¿Puede el boxeador Lucky, después de tanto sufrimiento, ahora esperar una feliz vejez?

Frankfurt am Main - Durante unos once años, el boxeador Lucky tuvo que esperar para, tal vez, finalmente disfrutar de una buena vida canina.

El niño de unos once años, Lucky, llegó al refugio de animales de Frankfurt tras ser incautado. Probablemente, hasta ahora no ha vivido nada agradable.
El niño de unos once años, Lucky, llegó al refugio de animales de Frankfurt tras ser incautado.
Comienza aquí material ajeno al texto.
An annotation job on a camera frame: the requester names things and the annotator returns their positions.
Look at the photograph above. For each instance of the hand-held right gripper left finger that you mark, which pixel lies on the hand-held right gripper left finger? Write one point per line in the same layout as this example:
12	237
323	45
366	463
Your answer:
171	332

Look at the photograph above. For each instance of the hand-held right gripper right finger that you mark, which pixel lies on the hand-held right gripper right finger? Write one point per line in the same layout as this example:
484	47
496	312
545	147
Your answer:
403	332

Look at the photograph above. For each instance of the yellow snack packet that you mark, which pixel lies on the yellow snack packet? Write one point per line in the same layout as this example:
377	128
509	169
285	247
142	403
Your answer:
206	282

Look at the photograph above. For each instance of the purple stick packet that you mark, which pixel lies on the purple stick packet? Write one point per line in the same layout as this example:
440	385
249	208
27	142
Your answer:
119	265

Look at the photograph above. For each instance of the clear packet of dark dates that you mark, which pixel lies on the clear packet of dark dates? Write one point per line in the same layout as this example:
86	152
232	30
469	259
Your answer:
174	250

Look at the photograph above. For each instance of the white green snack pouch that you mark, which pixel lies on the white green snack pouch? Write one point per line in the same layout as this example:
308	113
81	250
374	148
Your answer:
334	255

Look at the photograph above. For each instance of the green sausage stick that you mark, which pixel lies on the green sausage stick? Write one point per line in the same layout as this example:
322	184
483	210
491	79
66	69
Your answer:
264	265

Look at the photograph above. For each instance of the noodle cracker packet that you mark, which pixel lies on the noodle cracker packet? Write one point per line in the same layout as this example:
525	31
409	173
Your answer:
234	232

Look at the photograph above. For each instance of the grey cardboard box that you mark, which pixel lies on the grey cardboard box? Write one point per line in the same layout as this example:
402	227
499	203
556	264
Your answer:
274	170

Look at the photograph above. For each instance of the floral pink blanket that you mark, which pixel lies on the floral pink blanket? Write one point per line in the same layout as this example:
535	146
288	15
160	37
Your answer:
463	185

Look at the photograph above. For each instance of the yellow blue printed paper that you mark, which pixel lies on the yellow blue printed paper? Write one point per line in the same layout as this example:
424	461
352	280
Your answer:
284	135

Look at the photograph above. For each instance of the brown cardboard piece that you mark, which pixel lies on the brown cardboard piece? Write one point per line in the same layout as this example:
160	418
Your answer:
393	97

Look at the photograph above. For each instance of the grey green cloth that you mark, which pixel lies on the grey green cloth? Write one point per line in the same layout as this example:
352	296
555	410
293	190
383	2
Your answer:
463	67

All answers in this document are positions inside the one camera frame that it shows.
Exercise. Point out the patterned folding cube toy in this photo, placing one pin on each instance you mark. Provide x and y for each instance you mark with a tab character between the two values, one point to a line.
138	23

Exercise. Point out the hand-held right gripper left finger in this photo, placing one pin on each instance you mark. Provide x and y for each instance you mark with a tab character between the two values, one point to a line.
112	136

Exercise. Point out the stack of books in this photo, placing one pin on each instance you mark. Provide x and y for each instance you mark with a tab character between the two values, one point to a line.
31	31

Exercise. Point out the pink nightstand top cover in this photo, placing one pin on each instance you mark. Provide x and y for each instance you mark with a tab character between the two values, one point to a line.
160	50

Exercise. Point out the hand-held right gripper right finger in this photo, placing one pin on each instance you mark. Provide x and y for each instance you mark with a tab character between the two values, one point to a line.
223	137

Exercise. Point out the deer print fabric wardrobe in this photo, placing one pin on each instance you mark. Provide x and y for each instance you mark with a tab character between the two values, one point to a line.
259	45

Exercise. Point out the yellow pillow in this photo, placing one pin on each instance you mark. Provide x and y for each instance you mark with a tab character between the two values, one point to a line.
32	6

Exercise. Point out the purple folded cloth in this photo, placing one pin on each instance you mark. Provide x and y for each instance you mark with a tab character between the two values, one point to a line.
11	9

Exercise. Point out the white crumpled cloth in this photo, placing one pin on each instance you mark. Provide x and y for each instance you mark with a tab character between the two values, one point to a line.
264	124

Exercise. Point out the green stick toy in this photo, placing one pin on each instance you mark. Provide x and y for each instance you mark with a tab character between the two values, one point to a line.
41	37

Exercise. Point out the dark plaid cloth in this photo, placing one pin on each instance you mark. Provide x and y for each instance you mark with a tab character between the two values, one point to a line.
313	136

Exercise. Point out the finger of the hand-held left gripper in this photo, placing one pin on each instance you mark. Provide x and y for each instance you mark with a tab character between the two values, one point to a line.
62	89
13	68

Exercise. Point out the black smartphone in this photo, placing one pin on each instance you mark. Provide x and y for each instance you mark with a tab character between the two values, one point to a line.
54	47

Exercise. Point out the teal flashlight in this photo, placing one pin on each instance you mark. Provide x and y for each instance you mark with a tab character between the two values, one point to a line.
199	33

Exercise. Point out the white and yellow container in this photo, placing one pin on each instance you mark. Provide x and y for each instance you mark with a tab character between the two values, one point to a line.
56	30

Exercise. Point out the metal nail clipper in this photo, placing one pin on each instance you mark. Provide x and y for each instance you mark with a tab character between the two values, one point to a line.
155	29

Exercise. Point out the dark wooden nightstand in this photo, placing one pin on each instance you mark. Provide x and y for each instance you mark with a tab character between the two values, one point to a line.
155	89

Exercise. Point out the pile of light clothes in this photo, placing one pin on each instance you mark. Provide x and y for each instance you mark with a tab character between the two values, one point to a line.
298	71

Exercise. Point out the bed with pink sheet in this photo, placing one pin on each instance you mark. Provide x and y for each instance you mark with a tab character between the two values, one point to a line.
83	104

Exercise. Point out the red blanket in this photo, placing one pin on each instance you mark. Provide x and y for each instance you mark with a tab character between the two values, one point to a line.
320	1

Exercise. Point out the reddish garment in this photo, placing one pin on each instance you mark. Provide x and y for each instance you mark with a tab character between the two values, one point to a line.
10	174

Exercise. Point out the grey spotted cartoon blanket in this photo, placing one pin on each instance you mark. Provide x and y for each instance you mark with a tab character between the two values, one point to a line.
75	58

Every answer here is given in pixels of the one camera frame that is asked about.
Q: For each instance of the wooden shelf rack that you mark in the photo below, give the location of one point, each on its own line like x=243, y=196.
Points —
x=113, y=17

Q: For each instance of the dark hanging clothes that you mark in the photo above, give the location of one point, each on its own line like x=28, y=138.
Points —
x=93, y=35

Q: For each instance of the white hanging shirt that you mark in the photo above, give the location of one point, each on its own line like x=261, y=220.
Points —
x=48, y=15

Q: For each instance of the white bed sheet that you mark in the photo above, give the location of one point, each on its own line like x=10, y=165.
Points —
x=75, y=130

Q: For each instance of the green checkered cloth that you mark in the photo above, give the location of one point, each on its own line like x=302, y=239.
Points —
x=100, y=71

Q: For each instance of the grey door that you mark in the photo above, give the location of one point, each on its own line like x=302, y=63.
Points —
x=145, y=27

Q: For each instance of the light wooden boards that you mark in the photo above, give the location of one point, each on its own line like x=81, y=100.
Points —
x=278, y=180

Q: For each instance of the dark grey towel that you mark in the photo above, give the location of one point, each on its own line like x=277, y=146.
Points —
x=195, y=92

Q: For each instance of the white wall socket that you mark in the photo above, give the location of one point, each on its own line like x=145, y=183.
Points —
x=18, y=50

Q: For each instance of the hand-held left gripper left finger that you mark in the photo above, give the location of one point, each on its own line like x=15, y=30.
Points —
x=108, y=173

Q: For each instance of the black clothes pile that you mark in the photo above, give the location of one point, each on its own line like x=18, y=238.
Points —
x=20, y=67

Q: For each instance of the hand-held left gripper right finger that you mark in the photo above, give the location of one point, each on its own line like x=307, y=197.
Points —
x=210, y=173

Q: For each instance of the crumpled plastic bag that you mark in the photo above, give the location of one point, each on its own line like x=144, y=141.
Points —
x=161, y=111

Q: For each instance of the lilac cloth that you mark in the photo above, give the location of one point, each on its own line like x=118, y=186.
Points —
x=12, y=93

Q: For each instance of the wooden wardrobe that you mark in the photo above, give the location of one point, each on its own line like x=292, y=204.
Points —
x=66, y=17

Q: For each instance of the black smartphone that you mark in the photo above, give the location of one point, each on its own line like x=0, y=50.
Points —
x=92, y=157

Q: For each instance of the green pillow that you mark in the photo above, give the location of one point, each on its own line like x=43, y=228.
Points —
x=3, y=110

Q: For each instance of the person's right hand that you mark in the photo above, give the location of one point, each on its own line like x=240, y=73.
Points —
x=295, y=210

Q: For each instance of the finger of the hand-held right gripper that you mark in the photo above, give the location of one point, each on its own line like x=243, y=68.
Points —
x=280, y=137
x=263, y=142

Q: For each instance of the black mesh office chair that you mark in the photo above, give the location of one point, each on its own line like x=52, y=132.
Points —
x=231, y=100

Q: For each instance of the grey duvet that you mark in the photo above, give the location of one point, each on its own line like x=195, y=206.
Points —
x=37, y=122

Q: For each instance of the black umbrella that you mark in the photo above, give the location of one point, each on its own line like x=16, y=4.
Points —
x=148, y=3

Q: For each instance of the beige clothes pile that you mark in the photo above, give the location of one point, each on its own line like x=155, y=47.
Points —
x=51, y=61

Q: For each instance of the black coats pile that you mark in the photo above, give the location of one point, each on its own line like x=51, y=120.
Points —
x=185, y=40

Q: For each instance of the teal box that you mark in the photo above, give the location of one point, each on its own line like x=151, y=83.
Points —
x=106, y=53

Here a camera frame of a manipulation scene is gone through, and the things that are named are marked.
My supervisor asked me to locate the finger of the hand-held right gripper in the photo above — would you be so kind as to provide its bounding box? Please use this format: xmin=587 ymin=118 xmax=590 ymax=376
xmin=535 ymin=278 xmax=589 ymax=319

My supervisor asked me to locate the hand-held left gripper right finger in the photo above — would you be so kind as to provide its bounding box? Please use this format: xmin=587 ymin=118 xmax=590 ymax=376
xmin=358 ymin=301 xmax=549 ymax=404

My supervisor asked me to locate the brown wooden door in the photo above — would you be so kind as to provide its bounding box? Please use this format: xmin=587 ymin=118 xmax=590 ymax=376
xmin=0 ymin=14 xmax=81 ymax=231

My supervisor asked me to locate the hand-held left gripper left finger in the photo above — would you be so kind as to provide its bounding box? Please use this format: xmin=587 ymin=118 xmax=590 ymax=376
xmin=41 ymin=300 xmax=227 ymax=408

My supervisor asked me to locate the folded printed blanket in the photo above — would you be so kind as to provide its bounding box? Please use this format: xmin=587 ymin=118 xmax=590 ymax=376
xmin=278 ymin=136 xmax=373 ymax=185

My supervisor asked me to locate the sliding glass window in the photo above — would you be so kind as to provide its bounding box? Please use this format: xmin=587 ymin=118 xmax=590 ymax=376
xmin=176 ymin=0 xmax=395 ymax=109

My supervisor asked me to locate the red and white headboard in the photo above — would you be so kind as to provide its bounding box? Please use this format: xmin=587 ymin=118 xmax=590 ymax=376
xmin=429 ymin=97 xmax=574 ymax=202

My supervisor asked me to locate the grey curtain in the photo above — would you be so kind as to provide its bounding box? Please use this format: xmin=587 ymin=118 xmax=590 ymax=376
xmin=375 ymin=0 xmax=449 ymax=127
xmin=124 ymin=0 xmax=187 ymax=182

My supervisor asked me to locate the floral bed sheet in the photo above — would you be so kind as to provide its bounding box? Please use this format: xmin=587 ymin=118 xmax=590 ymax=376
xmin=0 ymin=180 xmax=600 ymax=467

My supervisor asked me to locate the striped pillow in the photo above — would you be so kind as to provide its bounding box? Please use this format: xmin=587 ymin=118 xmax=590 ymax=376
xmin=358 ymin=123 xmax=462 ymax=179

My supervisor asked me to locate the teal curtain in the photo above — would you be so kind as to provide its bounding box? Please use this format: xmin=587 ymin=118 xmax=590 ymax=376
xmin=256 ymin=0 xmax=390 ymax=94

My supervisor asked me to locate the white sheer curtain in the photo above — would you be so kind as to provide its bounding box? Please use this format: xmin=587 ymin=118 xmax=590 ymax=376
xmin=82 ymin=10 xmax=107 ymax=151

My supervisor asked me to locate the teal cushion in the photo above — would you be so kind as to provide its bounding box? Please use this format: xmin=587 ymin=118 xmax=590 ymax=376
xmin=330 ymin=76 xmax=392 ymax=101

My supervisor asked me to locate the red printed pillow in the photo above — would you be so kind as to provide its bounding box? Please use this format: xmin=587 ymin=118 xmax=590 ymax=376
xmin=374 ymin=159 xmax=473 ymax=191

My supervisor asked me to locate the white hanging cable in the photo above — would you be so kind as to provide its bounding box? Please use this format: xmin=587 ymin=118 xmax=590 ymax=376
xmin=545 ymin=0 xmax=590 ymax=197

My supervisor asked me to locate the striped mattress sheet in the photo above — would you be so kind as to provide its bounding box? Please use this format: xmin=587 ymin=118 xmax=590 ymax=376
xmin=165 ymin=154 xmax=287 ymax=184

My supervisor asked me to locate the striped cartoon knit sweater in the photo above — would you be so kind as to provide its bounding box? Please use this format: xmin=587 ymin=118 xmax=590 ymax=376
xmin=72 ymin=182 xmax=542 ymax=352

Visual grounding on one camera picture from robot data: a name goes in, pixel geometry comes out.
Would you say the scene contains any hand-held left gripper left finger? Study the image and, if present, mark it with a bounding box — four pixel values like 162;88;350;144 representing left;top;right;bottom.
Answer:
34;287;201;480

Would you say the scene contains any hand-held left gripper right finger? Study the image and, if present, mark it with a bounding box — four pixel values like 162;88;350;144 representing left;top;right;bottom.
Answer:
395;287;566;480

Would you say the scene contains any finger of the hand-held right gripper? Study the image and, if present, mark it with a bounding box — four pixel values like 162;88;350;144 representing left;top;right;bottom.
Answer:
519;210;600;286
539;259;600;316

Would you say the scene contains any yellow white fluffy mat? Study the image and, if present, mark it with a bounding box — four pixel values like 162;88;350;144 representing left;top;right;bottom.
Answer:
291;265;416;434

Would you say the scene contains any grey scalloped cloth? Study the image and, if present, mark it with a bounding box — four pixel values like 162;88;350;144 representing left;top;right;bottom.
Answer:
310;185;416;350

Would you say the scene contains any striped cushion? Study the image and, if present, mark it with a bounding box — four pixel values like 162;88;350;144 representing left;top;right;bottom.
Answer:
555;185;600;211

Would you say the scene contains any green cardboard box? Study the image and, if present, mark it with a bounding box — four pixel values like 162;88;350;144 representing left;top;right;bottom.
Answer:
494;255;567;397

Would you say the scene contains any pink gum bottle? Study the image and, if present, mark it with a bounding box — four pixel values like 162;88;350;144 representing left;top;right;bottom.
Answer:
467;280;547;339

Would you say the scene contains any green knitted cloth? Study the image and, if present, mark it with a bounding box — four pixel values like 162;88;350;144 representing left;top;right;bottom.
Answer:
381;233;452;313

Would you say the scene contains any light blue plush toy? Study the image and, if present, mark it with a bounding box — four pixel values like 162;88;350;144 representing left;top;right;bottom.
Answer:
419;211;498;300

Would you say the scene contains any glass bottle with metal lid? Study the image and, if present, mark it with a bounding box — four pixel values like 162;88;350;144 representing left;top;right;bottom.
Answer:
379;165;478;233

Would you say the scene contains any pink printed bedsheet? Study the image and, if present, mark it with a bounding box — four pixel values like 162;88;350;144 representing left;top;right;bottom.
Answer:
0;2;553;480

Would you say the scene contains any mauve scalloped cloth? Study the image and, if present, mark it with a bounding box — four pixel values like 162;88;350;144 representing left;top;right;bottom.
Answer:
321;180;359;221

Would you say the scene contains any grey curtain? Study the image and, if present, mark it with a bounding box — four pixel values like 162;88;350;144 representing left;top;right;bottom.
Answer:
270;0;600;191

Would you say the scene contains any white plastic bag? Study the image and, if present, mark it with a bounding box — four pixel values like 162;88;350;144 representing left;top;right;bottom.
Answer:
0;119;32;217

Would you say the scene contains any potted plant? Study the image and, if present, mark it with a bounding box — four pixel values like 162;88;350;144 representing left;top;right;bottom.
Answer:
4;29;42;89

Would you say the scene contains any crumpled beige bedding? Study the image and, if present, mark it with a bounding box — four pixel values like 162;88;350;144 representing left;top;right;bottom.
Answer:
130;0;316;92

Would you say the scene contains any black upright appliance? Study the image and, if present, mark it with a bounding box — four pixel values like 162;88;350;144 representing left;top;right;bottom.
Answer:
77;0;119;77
Probablemente, hasta ahora no ha vivido nada agradable.  © Bild-Montage: Tierschutzverein Frankfurt a.M. und Umgebung von 1841 e.V.

Eso también lo esperan los empleados del refugio de animales en Frankfurt am Main , que están cuidando al macho en este momento.

Según informan en su sitio web, el pobre llegó a ellos tras una incautación administrativa, por lo que es probable que no haya disfrutado de una buena vida en su antiguo hogar.

Lamentablemente, como ocurre en casos similares, se conoce casi nada sobre el pasado de Lucky. Sin embargo, ha conservado un carácter muy amable, lo que lo convierte en un compañero y compañero de piso sumamente agradable.

Siempre es amistoso, muy cariñoso y, a pesar de su edad ya avanzada, sigue siendo muy juguetón y curioso. Le encanta salir a pasear y, al hacerlo, se comporta bastante bien con la correa.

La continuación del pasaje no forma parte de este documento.